EXERCISE: When a line in the data below includes "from", pick it out and copy it.

+ + +

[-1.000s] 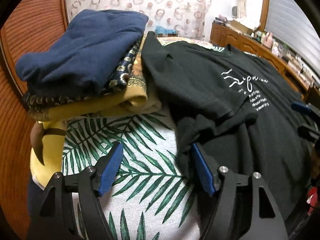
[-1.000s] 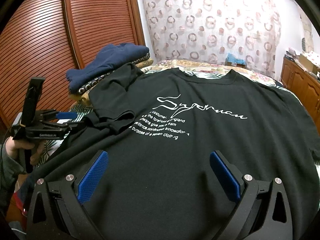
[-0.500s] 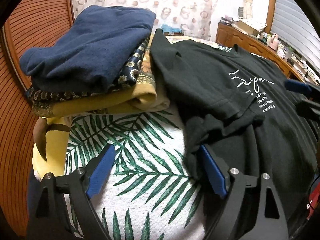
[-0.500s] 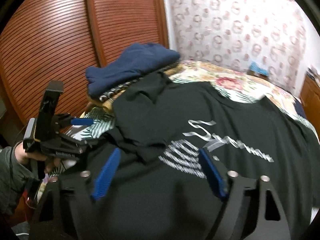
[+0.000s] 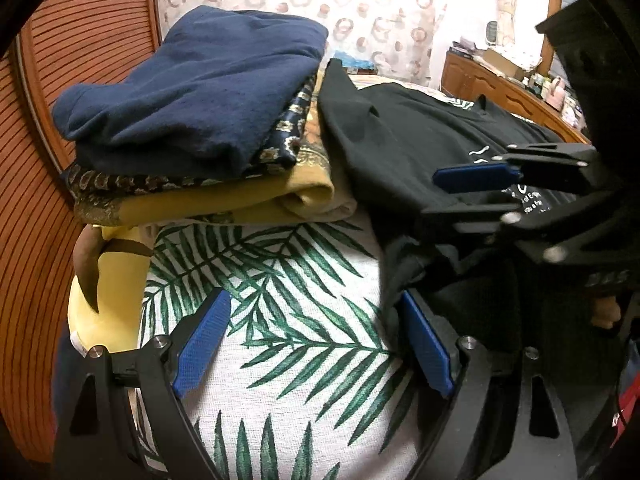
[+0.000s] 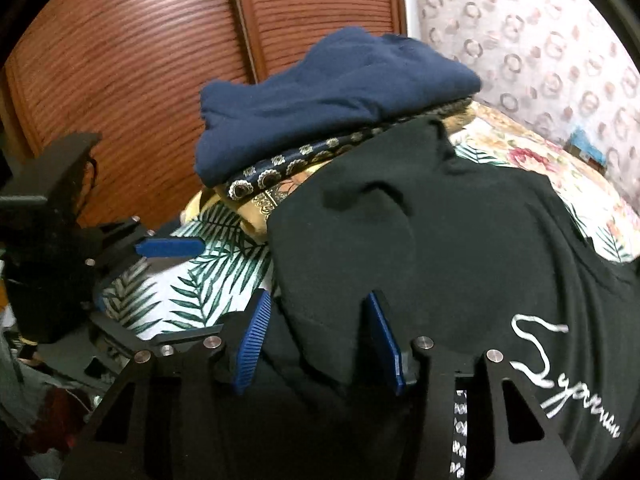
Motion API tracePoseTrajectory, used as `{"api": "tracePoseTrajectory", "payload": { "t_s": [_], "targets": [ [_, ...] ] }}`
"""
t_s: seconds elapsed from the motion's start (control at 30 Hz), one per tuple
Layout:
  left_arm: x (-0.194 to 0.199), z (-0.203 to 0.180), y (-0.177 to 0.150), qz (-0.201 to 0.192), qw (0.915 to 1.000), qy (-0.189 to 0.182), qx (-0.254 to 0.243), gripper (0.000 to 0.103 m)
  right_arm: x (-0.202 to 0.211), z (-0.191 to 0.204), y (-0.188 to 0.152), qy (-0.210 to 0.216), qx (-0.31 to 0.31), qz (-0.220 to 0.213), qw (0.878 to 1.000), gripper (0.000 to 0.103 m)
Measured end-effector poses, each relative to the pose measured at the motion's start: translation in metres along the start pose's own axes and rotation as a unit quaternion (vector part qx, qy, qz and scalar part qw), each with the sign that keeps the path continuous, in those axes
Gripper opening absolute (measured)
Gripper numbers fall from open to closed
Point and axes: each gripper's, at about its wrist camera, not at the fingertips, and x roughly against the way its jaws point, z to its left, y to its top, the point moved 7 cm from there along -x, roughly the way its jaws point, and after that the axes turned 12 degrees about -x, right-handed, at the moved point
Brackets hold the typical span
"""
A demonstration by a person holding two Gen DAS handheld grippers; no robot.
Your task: Fold small clothes
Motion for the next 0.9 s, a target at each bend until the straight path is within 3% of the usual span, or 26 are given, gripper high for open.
{"api": "tracePoseTrajectory", "payload": {
  "t_s": [0.13,0.2,0.37,0.5,0.63,0.73,0.83,0.9],
  "targets": [
    [-0.001,-0.001,-0.001,0.002,1.0000,0.004,-0.004,0.086,-0.021,-0.013,0.008,-0.030,-0.013,0.018,0.999,0.031],
    [-0.001,-0.001,0.000,0.002,1.0000,0.004,-0.004,0.086,-0.021,-0.022,0.012,-0.029,-0.024,0.010,0.999,0.010],
    [-0.001,-0.001,-0.001,0.002,1.0000,0.005,-0.004,0.086,0.000,-0.048,0.029,-0.027,-0.074,-0.038,0.996,0.009],
    [-0.001,0.000,-0.001,0.002,1.0000,0.006,-0.003,0.086,0.023,-0.097,0.038,-0.071,-0.153,-0.077,0.983,0.009],
    [-0.001,0.000,-0.001,0.002,1.0000,0.006,-0.003,0.086,0.033,-0.123,0.035,-0.124,-0.168,-0.082,0.975,0.009],
    [-0.001,0.000,-0.001,0.002,1.0000,0.006,-0.003,0.086,0.036,-0.129,0.032,-0.163,-0.170,-0.080,0.968,0.019],
    [-0.001,0.000,0.000,0.002,1.0000,0.006,-0.003,0.086,0.031,-0.117,0.036,-0.148,-0.161,-0.085,0.972,0.021],
    [-0.001,0.000,-0.001,0.002,1.0000,0.006,-0.003,0.086,0.025,-0.103,0.035,-0.118,-0.158,-0.071,0.978,0.039]
  ]
}}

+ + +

EXERCISE RESPONSE:
t_s: seconds elapsed from the motion's start (control at 30 Hz), one per tuple
Gripper numbers fall from open to closed
Point and axes: each gripper's, at about its wrist camera, not at the fingertips, and x roughly against the way its jaws point, z to its left, y to its top, the point moved 7 cm from there along -x, roughly the way its jaws point, and after that the axes turned 12 degrees about -x, right-handed, at the moved point

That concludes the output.